Could you copy every line in the listing below that has the word "things"?

┄┄┄┄┄┄┄┄┄┄┄┄┄┄┄┄┄┄┄┄

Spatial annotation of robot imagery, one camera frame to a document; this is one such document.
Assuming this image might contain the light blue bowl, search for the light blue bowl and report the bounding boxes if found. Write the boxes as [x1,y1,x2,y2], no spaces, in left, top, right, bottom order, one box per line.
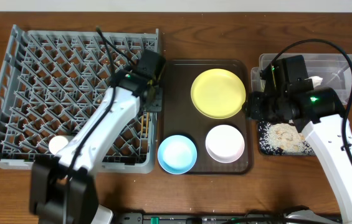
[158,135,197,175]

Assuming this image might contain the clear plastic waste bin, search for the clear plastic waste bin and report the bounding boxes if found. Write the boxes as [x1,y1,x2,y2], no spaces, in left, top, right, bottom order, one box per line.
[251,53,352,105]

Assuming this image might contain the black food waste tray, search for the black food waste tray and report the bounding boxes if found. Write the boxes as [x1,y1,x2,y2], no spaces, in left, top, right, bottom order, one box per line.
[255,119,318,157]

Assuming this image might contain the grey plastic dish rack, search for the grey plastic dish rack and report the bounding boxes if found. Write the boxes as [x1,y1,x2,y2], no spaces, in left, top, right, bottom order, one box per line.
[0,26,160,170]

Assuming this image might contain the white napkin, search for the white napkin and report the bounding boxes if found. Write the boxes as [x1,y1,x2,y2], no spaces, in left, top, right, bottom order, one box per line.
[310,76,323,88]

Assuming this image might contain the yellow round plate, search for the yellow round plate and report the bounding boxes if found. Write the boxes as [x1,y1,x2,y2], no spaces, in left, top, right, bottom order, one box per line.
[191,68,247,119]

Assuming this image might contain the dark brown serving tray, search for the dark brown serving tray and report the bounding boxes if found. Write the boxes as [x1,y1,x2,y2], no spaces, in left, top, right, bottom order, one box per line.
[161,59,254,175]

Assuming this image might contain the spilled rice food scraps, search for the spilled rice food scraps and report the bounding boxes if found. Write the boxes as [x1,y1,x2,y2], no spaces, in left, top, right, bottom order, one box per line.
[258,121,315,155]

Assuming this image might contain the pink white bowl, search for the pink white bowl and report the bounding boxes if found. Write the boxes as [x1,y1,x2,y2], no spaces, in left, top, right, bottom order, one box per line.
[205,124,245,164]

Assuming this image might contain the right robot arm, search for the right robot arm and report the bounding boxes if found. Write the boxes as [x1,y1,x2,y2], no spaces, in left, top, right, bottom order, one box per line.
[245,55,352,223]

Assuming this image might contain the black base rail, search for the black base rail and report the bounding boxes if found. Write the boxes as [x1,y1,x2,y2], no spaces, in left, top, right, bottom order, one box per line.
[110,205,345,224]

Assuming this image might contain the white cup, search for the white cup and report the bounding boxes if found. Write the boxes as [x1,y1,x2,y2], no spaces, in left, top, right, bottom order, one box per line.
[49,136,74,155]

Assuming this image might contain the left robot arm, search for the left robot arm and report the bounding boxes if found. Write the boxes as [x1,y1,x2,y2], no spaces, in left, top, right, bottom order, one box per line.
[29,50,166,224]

┄┄┄┄┄┄┄┄┄┄┄┄┄┄┄┄┄┄┄┄

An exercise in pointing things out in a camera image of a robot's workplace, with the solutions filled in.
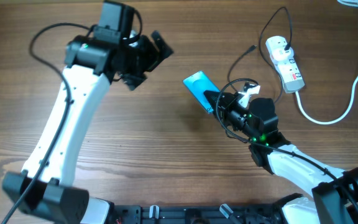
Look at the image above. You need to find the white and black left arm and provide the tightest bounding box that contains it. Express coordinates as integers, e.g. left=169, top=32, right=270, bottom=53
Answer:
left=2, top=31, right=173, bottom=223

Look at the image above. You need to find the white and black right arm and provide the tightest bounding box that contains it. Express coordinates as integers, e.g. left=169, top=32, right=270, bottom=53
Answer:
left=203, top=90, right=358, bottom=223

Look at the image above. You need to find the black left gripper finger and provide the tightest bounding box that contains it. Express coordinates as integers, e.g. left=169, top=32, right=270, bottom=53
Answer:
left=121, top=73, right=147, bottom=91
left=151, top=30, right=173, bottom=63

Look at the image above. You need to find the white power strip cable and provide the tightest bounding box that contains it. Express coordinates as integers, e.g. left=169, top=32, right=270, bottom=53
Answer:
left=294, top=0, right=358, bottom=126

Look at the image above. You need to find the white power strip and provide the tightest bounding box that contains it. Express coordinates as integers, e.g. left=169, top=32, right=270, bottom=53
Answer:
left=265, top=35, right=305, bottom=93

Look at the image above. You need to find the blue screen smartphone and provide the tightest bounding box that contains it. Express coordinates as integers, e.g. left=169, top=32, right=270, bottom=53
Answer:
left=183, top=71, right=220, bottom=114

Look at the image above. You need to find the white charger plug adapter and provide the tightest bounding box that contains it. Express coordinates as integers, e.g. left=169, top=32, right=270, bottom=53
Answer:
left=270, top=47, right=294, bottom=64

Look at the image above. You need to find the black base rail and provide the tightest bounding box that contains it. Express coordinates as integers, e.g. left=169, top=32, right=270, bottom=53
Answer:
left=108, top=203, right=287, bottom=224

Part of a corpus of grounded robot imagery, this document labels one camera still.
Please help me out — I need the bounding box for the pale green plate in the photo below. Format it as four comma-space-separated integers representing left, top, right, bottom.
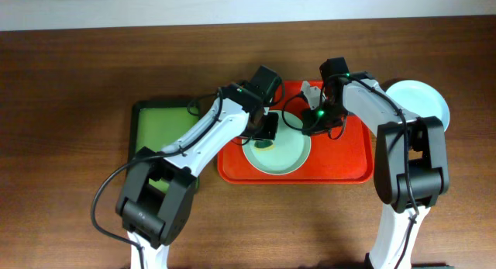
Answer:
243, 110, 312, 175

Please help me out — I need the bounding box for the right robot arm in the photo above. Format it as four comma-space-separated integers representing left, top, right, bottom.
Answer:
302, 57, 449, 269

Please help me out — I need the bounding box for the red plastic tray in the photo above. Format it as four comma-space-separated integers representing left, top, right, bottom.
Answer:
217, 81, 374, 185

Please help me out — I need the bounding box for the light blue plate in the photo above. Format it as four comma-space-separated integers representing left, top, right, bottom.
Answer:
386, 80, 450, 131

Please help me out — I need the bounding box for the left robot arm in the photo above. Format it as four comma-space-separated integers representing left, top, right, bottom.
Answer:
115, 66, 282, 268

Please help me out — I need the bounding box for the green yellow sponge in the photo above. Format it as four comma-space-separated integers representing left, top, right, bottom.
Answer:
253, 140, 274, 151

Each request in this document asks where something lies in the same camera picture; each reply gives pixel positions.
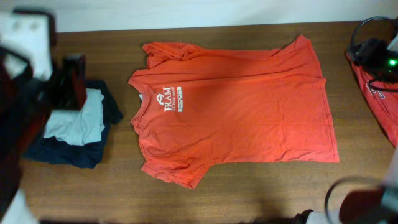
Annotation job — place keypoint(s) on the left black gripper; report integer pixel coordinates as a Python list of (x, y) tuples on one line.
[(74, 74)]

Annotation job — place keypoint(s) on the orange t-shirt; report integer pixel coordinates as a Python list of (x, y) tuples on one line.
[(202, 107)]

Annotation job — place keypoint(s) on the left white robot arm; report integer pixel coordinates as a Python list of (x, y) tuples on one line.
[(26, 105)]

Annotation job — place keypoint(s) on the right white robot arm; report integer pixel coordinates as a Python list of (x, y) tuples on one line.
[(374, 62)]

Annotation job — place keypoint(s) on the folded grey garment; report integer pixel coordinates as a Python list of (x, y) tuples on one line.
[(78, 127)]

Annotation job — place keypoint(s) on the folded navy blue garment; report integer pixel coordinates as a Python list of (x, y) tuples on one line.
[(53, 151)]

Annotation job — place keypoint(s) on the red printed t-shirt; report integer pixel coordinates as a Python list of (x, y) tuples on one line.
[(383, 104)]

┄┄┄┄┄┄┄┄┄┄┄┄┄┄┄┄┄┄┄┄

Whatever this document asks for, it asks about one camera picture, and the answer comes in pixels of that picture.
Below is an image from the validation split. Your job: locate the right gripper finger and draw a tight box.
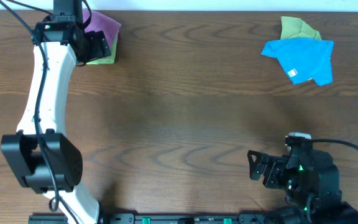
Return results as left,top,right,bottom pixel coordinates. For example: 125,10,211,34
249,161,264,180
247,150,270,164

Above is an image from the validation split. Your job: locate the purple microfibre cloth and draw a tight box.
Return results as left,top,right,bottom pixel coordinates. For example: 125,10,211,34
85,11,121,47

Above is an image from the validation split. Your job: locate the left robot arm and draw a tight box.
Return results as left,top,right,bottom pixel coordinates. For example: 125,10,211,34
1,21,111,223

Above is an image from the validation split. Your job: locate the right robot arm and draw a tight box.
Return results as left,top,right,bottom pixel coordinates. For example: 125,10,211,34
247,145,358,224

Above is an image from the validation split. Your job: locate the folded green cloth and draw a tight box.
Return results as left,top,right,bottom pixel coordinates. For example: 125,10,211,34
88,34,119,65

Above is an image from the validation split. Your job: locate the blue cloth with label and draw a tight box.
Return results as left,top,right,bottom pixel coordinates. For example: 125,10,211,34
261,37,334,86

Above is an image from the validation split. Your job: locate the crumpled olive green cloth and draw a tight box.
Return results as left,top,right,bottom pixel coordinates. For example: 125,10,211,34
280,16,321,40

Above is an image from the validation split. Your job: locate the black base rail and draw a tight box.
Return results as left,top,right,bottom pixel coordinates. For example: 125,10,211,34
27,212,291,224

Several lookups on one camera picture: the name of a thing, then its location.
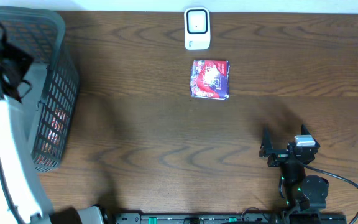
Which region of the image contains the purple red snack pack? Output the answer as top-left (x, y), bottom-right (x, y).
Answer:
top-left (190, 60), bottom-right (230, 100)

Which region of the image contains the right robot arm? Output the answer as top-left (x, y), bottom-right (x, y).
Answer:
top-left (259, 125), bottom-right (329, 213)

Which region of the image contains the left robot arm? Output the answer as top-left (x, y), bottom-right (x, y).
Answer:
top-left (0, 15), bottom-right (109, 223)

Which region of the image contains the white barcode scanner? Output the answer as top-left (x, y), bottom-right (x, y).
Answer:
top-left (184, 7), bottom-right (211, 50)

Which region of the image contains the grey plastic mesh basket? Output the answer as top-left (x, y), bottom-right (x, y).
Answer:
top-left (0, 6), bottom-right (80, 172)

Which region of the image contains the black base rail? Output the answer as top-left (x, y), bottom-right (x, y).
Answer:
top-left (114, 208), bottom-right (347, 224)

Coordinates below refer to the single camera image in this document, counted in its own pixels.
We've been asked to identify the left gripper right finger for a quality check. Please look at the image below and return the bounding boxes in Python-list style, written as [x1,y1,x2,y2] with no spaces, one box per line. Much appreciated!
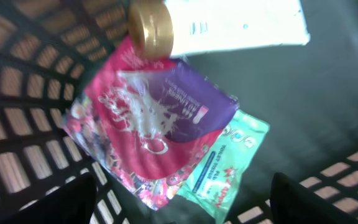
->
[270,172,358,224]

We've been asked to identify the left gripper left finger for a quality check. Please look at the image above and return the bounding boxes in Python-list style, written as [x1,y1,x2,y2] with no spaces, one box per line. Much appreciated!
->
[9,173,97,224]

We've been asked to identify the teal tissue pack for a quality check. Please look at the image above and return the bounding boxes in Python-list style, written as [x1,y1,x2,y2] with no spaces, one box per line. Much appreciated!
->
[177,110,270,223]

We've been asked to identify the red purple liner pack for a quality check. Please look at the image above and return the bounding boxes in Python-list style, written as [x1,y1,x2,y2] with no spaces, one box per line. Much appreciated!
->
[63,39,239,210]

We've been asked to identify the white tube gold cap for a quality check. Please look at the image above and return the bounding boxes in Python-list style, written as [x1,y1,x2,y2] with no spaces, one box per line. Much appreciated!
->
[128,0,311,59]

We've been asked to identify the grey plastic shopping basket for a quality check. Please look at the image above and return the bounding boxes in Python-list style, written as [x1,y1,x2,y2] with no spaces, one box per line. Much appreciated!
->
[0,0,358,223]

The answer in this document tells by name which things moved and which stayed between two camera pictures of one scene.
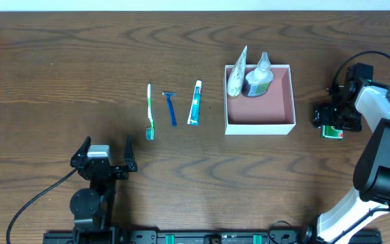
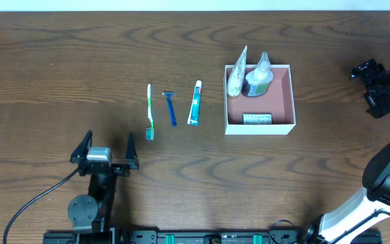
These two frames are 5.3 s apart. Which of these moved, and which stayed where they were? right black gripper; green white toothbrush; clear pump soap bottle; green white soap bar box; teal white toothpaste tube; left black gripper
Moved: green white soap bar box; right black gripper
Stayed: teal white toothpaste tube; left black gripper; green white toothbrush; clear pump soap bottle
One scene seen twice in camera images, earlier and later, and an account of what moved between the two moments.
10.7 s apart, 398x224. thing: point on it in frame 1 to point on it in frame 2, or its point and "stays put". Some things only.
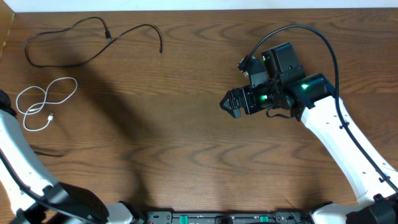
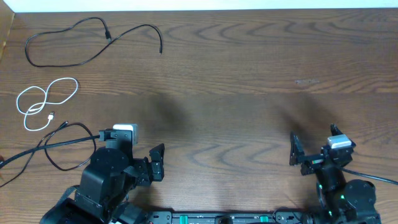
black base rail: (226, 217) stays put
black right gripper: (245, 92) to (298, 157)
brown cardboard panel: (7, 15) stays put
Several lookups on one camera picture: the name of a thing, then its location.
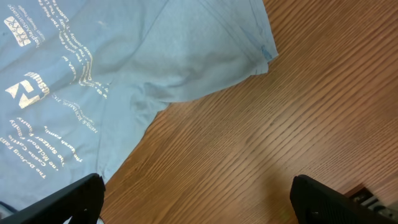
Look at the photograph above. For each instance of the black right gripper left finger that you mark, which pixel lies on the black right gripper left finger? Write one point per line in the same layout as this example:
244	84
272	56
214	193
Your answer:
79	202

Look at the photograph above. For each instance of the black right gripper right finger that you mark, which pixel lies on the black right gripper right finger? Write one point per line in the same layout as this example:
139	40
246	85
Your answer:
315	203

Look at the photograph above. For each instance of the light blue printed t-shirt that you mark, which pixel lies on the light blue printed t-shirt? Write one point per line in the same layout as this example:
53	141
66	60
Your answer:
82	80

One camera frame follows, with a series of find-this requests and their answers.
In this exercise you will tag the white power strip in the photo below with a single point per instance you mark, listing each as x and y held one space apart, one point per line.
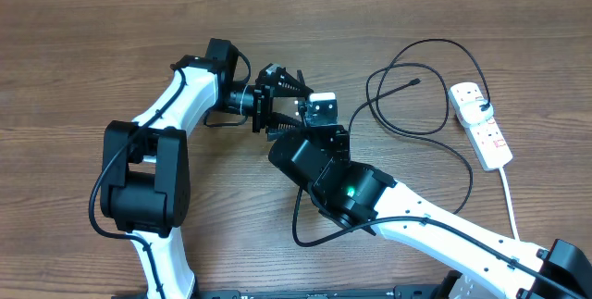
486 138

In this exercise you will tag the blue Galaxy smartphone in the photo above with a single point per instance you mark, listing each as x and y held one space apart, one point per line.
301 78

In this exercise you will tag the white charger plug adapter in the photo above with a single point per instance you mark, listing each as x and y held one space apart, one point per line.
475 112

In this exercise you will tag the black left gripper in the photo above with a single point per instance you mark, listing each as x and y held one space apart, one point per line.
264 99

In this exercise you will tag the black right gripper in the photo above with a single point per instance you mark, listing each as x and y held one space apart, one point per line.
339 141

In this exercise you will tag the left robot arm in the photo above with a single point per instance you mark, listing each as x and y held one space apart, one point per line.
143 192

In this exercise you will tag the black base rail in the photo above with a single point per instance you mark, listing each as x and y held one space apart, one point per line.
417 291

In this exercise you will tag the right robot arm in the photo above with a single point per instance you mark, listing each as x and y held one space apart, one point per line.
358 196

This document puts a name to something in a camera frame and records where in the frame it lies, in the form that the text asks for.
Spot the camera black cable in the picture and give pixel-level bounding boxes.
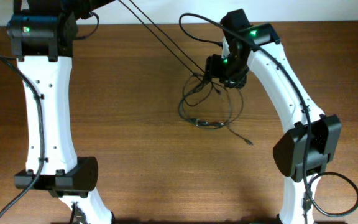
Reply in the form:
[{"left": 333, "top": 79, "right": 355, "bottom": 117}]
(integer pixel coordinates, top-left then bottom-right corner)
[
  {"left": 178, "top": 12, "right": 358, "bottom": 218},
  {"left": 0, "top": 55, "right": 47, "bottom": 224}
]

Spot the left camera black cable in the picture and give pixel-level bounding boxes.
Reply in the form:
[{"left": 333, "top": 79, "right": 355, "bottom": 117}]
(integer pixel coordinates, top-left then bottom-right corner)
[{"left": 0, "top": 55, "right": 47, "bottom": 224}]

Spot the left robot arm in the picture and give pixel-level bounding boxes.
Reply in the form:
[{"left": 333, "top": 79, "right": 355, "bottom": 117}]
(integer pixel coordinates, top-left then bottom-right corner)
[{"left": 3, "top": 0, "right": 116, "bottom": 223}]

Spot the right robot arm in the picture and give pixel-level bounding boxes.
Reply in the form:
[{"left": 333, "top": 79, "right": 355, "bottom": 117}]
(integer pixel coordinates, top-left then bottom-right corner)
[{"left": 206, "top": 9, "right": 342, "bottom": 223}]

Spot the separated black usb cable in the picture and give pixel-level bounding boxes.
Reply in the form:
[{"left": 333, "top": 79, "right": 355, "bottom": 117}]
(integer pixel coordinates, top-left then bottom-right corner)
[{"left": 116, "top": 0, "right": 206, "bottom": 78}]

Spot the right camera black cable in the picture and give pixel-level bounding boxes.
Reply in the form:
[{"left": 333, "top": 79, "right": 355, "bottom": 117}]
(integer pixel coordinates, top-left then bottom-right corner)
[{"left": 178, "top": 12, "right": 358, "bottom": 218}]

┄┄┄┄┄┄┄┄┄┄┄┄┄┄┄┄┄┄┄┄

## [Task answer]
An exercise in pointing things out in a camera image of a robot's workplace, with the solutions filled in.
The answer in this document tells by name which things moved and which stayed between two camera pictures of one scene.
10.7 s apart, 398x224. thing: point on it in frame 1 to point on it in frame 2, or its point and "stays put". Some things only.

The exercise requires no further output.